Dalam tangisku aku mendengar suara tirai penghalang bilik ditutup. Pak Abi meninggalkanku sendirian di sini. Dia pasti langsung pulang. Biar saja. Semua orang memang begitu. Mereka tidak ada yang benar-benar peduli denganku. Hanya Ayah yang mempedulikan dan sayang denganku.

            Ayah, aku mau ikut ayah saja. Ayah lihat hidupku di sini, aku nggak baik-baik saja. Katanya mau selalu menjagaku, mana buktinya? Ayah malah pergi secepat ini. Harusnya malam itu aku ikut dengan Ayah dan kita pergi sama-sama. Dengan begitu, aku nggak akan hidup sekarang.

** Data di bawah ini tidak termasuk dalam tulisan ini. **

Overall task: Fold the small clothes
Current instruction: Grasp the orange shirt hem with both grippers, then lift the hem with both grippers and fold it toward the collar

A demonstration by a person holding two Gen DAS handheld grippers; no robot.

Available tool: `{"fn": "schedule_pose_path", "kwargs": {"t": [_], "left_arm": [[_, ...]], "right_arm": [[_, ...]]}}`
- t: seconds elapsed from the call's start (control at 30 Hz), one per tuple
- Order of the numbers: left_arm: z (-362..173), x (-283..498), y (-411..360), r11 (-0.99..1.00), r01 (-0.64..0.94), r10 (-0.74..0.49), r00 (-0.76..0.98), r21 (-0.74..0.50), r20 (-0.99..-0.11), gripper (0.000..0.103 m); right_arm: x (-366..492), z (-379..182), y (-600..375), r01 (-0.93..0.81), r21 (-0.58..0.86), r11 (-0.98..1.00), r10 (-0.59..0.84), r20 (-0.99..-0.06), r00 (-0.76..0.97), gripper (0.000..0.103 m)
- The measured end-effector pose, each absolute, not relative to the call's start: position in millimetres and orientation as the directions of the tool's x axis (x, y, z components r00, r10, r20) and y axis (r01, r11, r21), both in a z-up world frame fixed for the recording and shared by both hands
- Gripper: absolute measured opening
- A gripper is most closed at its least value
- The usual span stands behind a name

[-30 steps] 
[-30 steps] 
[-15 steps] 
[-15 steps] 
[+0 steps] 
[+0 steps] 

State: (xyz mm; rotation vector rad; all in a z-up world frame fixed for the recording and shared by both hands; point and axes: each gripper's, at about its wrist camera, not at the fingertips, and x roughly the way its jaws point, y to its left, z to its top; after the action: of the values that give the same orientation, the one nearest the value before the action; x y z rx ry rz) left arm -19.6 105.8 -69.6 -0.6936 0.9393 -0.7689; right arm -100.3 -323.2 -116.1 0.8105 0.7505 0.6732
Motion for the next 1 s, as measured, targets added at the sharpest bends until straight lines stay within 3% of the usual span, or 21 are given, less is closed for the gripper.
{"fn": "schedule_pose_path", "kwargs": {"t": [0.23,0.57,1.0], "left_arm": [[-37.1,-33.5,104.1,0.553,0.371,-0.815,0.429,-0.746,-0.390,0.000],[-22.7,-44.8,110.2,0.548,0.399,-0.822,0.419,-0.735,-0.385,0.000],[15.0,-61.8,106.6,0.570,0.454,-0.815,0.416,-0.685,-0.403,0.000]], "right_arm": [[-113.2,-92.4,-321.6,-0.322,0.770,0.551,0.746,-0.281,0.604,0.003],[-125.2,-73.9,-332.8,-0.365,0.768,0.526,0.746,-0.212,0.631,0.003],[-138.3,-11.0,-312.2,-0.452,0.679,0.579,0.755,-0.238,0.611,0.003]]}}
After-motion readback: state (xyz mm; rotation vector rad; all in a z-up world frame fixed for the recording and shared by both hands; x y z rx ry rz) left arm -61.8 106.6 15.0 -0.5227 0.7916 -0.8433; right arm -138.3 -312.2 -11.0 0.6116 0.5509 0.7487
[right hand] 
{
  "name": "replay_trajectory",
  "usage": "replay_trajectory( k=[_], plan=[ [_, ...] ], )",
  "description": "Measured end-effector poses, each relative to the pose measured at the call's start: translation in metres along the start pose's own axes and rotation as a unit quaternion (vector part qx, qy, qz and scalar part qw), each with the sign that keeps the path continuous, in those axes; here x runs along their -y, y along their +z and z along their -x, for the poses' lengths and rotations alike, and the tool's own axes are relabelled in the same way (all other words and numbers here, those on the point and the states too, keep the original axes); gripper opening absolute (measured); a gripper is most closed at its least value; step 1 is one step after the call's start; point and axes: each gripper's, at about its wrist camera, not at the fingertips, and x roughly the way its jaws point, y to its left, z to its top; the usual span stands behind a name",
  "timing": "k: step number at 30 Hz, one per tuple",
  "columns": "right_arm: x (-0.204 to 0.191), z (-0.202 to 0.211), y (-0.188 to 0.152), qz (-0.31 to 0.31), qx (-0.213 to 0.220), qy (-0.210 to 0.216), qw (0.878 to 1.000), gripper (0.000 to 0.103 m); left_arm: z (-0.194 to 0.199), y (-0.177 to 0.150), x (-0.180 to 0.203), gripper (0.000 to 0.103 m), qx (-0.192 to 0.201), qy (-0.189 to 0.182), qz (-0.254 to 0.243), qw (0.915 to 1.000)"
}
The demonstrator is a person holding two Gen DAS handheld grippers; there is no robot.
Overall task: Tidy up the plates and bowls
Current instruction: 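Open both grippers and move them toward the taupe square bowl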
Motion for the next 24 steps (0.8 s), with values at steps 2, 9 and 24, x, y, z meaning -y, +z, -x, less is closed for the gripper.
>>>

Aku nggak perlu merasakan kesakitan ini. Bahkan, nggak ada manusia di bumi yang menyayangiku seperti Ayah.

            Aku menangis cukup lama sampai kelelahan. Kubaringkan tubuhku di ranjang karena benar-benar bingung dengan semua ini. Kutarik napas dan kuembuskan untu mengontrol emosi. Ini malam apa? Ini hari apa? Rasanya ini hari kutukan untukku.

            Tiba-tiba, suara tirai penghalang yang dibuka membuatku kaget. Aku lansung terperanjat dan terduduk di tepi ranjang. Itu Pak Abi. Dia membawa sekeresek obat dan sebotol minum dan dua bungkus roti

“Minum obat antibiotiknya dulu.” Dia menyerahkan sebungkus roti yang sudah dibuka dan air mineral yang juga sudah dibuka tutupnya. Kukira dia sudah pulang. Kenapa Pak Abi masih di sini?

Aku tidak punya tenaga untuk mendebatnya. Kuturuti apa yang diperintahkan Pak Abi. Sedikit kelegaan bisa kurasakan karena aku tidak sendirian. Meski terasa pahit bercampur asin, aku berusaha mendorong roti untuk masuk ke dalam perut. Rasa asin itu pasti berasal dari ingusku.

Dia menyodorkan dua pil obat yang katanya harus kuminum.

            “Terima kasih, Pak. Maaf merepotkan. Nanti saya ganti uang Bapak.”

            Dia tidak jawab dan malah sibuk membereskan bungkusan obat dan roti. Kenapa Pak Abi repot-repot mengurusiku sampai sekarang? Bisa saja dia langsung pulang setelah mengantarku ke sini. Atau malah meninggalkanku saat di pinggir jalan tadi.

            “P-pak, saya boleh pinjam handphone? Saya mau menghubungi teman untuk menjemput saya di sini.”

            “Saya akan antar kamu, tapi sekarang kamu tenangin diri dulu.”

            Pak Abi menatapku dengan sangat intens. Dia pasti mengasihaniku. Dia mengasihani anak didiknya yang sering menghujatnya dalam hati ini memiliki kisah yang menyedihkan. Dia  menyuruhku menenangkan diri, tapi bagaimana caranya kalau tatapan matanya malah membuatku tidak tenang?